▶ Exercise details
Could you set down exactly the lines of the data below, starting at the one that holds "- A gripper" and ending at the one that holds "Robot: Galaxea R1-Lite", both included, and only those?

▶ Provided data
################

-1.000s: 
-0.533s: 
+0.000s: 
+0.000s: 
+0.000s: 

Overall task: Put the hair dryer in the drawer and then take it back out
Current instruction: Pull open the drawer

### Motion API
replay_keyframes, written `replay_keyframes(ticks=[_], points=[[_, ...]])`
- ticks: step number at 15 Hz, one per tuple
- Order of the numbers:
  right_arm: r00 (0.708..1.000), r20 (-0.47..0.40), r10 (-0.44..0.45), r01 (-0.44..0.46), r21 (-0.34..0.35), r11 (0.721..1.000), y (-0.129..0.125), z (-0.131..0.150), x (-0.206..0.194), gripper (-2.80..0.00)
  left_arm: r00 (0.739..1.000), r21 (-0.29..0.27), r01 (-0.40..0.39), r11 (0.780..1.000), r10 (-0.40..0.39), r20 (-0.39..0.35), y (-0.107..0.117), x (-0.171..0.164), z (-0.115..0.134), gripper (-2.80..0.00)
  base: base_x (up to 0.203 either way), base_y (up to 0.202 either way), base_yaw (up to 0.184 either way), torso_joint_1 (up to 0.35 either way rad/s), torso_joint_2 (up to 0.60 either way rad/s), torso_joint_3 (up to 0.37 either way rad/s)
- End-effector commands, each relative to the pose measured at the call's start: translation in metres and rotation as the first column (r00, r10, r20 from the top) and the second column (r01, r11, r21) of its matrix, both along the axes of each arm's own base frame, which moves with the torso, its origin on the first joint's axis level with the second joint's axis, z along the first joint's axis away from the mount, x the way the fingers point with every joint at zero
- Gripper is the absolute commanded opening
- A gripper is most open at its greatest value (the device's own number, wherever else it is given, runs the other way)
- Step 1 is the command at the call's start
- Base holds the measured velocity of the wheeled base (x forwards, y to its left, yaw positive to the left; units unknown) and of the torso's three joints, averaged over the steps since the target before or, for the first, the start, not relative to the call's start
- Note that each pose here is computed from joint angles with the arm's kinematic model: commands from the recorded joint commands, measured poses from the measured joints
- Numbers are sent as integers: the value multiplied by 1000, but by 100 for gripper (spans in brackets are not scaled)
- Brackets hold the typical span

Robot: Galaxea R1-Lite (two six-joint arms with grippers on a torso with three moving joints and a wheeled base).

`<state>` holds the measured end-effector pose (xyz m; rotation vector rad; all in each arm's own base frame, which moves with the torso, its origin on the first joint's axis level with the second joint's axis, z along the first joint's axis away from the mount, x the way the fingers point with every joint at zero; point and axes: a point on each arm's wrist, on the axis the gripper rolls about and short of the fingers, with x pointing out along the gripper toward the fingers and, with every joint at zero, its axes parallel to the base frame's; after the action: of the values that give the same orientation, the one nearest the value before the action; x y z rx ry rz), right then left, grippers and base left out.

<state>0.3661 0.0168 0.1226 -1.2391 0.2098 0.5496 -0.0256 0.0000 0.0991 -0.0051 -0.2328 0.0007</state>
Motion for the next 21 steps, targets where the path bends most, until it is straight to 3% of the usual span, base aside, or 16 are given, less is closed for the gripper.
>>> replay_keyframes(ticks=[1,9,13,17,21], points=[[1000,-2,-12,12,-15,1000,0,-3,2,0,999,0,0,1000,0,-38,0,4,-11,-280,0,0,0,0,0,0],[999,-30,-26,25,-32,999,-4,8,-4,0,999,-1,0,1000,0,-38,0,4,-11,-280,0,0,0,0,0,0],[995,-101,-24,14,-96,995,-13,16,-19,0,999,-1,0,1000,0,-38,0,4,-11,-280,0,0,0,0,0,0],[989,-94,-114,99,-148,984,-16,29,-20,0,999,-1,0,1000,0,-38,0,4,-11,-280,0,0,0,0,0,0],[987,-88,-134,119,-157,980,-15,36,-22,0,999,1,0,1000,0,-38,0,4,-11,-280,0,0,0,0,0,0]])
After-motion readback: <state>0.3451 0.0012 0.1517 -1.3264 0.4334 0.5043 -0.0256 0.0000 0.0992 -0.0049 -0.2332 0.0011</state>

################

▶ Written reply
- A gripper is most open at its greatest value (the device's own number, wherever else it is given, runs the other way)
- Step 1 is the command at the call's start
- Base holds the measured velocity of the wheeled base (x forwards, y to its left, yaw positive to the left; units unknown) and of the torso's three joints, averaged over the steps since the target before or, for the first, the start, not relative to the call's start
- Note that each pose here is computed from joint angles with the arm's kinematic model: commands from the recorded joint commands, measured poses from the measured joints
- Numbers are sent as integers: the value multiplied by 1000, but by 100 for gripper (spans in brackets are not scaled)
- Brackets hold the typical span

Robot: Galaxea R1-Lite (two six-joint arms with grippers on a torso with three moving joints and a wheeled base).

This concludes the response to the exercise.